**Information provided:**

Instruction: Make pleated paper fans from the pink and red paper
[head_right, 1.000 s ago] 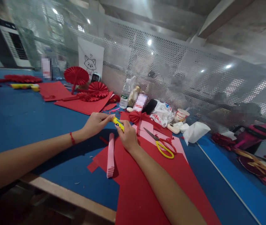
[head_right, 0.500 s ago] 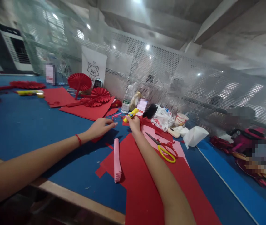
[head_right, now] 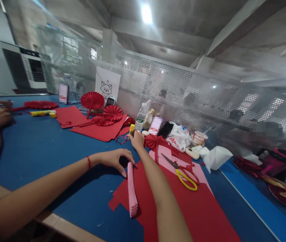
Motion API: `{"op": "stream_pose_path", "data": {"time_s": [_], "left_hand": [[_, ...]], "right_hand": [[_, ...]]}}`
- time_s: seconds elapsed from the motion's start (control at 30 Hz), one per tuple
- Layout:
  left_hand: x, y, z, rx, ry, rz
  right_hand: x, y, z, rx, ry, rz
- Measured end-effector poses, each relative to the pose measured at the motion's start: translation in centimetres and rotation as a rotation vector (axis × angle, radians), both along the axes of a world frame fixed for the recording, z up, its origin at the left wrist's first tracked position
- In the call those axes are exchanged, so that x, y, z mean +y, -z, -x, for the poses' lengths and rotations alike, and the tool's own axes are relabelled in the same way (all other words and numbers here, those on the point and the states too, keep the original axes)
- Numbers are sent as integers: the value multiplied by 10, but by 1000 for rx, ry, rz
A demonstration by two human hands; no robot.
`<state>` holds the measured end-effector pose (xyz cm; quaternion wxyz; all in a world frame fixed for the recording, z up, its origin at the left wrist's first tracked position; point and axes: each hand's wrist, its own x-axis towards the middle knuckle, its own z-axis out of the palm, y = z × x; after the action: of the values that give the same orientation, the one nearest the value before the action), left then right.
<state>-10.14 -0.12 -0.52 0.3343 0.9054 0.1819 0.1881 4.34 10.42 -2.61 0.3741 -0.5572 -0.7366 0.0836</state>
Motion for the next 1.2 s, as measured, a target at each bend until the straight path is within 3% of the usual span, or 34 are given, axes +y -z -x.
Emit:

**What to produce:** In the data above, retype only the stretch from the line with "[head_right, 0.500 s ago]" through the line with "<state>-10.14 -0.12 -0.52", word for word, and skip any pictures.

**Exercise solution:**
[head_right, 0.500 s ago] 
[head_right, now] 
Motion API: `{"op": "stream_pose_path", "data": {"time_s": [_], "left_hand": [[_, ...]], "right_hand": [[_, ...]]}}`
- time_s: seconds elapsed from the motion's start (control at 30 Hz), one per tuple
- Layout:
  left_hand: x, y, z, rx, ry, rz
  right_hand: x, y, z, rx, ry, rz
- Measured end-effector poses, each relative to the pose measured at the motion's start: translation in centimetres and rotation as a rotation vector (axis × angle, radians), both along the axes of a world frame fixed for the recording, z up, its origin at the left wrist's first tracked position
- In the call those axes are exchanged, so that x, y, z mean +y, -z, -x, for the poses' lengths and rotations alike, and the tool's own axes are relabelled in the same way (all other words and numbers here, those on the point and the states too, keep the original axes)
- Numbers are sent as integers: the value multiplied by 10, but by 1000 for rx, ry, rz
A demonstration by two human hands; no robot.
`<state>` holds the measured end-effector pose (xyz cm; quaternion wxyz; all in a world frame fixed for the recording, z up, its origin at the left wrist's first tracked position; point and axes: each hand's wrist, its own x-axis towards the middle knuckle, its own z-axis out of the palm, y = z × x; after the action: of the values that give the same orientation, the one nearest the value before the action), left then right.
<state>-10.14 -0.12 -0.52 0.3343 0.9054 0.1819 0.1881 4.34 10.42 -2.61 0.3741 -0.5572 -0.7366 0.0836</state>

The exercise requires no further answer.